Members of the Opioid Overdose Prevention and Intervention Task Force met in Chicago, and heard from 17 experts, including law enforcement, medical professionals, community advocates and individuals and families whose lives have been touched by opioid use disorder. The task force is charged with developing a comprehensive strategy that brings together law enforcement, health care representatives, the education community and state and local governments to address opioid-use disorder.

Opioid-use disorder is a growing crisis in Illinois that impacts people from all walks of life, in communities across Illinois. According to the Rauner administration, since 2013 heroin deaths in Illinois have doubled and opioid overdoses have quadrupled. Between 2013 and 2016, drug overdose deaths went up by nearly 50 percent, while overdose deaths involving opioids increased 76 percent. Those overdose deaths involving synthetic opioids, such as fentanyl, increased by a staggering 258 percent.

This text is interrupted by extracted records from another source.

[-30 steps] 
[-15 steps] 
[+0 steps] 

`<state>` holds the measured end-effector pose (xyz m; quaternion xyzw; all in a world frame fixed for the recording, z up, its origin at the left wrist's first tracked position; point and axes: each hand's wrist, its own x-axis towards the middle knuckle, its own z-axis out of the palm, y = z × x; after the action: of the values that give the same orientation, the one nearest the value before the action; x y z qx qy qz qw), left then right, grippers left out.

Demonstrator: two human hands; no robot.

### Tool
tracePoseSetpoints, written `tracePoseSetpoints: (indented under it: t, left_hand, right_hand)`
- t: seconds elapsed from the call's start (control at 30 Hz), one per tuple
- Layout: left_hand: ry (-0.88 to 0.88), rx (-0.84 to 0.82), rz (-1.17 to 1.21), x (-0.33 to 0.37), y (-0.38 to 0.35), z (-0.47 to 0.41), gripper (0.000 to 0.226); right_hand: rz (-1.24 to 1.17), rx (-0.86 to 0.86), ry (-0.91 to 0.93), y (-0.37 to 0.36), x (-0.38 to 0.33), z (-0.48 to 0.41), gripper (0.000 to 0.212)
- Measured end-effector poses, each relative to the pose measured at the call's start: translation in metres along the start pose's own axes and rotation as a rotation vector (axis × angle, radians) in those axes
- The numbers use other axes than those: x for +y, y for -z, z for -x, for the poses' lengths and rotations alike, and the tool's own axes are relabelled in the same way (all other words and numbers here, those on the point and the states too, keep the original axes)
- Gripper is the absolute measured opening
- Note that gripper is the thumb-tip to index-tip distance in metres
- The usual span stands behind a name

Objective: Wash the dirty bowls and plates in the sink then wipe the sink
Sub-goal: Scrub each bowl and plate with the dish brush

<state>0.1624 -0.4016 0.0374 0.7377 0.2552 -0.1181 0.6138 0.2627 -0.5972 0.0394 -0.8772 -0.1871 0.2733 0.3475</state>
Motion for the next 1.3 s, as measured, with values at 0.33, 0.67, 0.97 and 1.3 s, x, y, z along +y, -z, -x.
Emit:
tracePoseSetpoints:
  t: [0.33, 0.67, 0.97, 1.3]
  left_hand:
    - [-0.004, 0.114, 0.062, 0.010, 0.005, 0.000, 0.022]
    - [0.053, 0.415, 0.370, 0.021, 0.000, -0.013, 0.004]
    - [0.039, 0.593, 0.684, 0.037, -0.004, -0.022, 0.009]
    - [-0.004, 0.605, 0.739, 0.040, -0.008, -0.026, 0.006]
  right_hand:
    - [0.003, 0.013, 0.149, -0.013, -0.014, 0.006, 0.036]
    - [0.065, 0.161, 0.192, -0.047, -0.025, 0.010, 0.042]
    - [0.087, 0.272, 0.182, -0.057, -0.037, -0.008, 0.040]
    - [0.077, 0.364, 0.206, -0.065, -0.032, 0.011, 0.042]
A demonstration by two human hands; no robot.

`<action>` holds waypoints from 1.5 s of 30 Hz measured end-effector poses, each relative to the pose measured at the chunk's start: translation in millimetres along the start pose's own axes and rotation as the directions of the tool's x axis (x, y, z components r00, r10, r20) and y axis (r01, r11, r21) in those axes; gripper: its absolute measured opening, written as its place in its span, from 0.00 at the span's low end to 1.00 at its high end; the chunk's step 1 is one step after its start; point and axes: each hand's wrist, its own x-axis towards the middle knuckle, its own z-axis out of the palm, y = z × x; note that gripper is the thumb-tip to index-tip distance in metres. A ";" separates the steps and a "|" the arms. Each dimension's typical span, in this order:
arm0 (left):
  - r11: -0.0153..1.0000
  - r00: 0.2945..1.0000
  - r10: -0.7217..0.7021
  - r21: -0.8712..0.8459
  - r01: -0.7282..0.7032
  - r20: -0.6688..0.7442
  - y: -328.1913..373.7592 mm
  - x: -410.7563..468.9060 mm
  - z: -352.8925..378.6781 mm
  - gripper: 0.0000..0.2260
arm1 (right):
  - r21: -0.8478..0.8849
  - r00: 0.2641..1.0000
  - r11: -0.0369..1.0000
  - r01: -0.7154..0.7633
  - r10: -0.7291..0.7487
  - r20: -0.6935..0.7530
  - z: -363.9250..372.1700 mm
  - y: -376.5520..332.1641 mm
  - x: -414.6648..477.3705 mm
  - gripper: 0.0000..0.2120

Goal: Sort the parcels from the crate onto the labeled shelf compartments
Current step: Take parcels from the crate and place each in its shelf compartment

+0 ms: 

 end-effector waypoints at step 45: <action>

The Task Force will look at how to increase the number of providers that use the Illinois Prescription Monitoring Program; reduce high-risk opioid prescribing; make information and resources more accessible to the public; strengthen data collection, analysis, and sharing; reduce the number of overdose deaths of individuals recently released from an institutional facility; and increase naloxone availability and training.

Members of the Task Force include officials from the Office of the Lieutenant Governor of Illinois, Law Enforcement Training and Standards Board, Illinois Criminal Justice Information Authority, Illinois State Police, and from Illinois Departments of: Financial and Professional Regulation, Human Services, Public Health, Juvenile Justice, Insurance, Corrections, and Healthcare and Family Services.